Prove that $ \left((a-b)^2+(b-c)^2+(c-a)^2\right)^2=2\left((a-b)^4+(b-c)^4+(c-a)^4\right)$I noticed that the leftside of the eqn when expanded would be like
$(X^2+Y^2+Z^2+2XY+2XZ+2YZ)$ from here I cannot move forward.

Hello!

This is a very good exercise problem and the very first thing you have to observe, before you can proceed would be the following:

$a-b+b-c+c-a=0$

So, if we let $x=a-b,\,y=b-c,\,z=c-a$, this implies $x+y+z=0$, which further gives us $x+y=-z$.

With this hint, I suggest you to try it because I can see how this problem can positively improve your basic mathematical skill!
 
anemone said:
Hello!

With this hint, I suggest you to try it because I can see how this problem can positively improve your basic mathematical skill!

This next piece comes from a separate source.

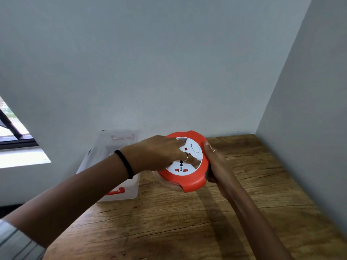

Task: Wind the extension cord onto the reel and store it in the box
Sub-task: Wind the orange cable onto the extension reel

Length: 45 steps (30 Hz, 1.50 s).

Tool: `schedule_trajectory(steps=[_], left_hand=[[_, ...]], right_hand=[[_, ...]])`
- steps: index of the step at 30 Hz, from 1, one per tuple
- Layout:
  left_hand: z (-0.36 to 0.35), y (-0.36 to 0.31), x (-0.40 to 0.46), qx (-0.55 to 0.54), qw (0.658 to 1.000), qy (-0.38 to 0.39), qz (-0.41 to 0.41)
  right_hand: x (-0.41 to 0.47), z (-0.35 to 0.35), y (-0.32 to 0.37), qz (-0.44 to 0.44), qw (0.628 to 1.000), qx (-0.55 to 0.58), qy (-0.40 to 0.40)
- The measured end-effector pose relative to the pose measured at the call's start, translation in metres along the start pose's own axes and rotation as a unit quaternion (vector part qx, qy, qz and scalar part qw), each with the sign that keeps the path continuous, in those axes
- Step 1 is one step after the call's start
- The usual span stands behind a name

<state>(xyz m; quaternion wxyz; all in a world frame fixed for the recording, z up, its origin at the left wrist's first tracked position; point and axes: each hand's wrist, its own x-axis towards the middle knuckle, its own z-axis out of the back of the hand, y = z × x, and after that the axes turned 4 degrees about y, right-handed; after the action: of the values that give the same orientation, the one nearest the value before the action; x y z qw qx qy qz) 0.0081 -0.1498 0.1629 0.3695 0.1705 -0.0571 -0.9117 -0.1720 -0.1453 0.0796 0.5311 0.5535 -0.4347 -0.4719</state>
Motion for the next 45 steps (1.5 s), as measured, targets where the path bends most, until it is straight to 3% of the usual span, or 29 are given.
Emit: schedule_trajectory(steps=[3, 7, 11, 16, 21, 26, 29, 31, 37, 41, 45], left_hand=[[-0.001, 0.001, 0.001, -0.036, 0.999, -0.021, 0.017], [0.001, 0.0, -0.003, -0.174, 0.978, -0.091, 0.074], [-0.004, -0.017, -0.003, -0.202, 0.938, -0.192, 0.206], [-0.012, -0.042, 0.006, -0.163, 0.924, -0.199, 0.282], [-0.011, -0.051, 0.022, -0.342, 0.878, -0.152, 0.298], [-0.015, -0.063, 0.027, -0.473, 0.809, -0.162, 0.309], [-0.017, -0.065, 0.027, -0.512, 0.788, -0.177, 0.294], [-0.019, -0.063, 0.027, -0.502, 0.797, -0.18, 0.285], [-0.019, -0.052, 0.02, -0.38, 0.88, -0.179, 0.221], [-0.016, -0.038, 0.017, -0.276, 0.938, -0.121, 0.169], [-0.011, -0.026, 0.014, -0.18, 0.973, -0.059, 0.132]], right_hand=[[-0.001, -0.001, -0.001, 0.02, 0.998, 0.054, -0.028], [-0.002, -0.003, 0.0, 0.03, 0.992, 0.098, -0.076], [-0.002, -0.004, 0.003, 0.046, 0.987, 0.113, -0.103], [-0.002, -0.007, 0.002, 0.075, 0.985, 0.109, -0.112], [-0.006, -0.01, -0.002, 0.097, 0.983, 0.108, -0.111], [-0.01, -0.011, -0.006, 0.116, 0.983, 0.075, -0.121], [-0.013, -0.01, -0.009, 0.133, 0.983, 0.042, -0.123], [-0.013, -0.01, -0.009, 0.144, 0.981, 0.027, -0.129], [-0.008, -0.005, -0.008, 0.141, 0.981, 0.034, -0.129], [-0.004, 0.004, -0.006, 0.122, 0.988, 0.024, -0.088], [-0.003, 0.008, -0.005, 0.102, 0.992, 0.032, -0.062]])
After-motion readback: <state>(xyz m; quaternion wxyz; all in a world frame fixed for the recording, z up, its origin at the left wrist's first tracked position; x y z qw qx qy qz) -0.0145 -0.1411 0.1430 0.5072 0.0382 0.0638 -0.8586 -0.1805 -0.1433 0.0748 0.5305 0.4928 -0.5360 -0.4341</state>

I agree! I was so delighted when I stumbled upon this kind of problem from a very old book. There are lots of interesting and challenging problems in that book.
 
NotaMathPerson said:
I agree! I was so delighted when I stumbled upon this kind of problem from a very old book. There are lots of interesting and challenging problems in that book.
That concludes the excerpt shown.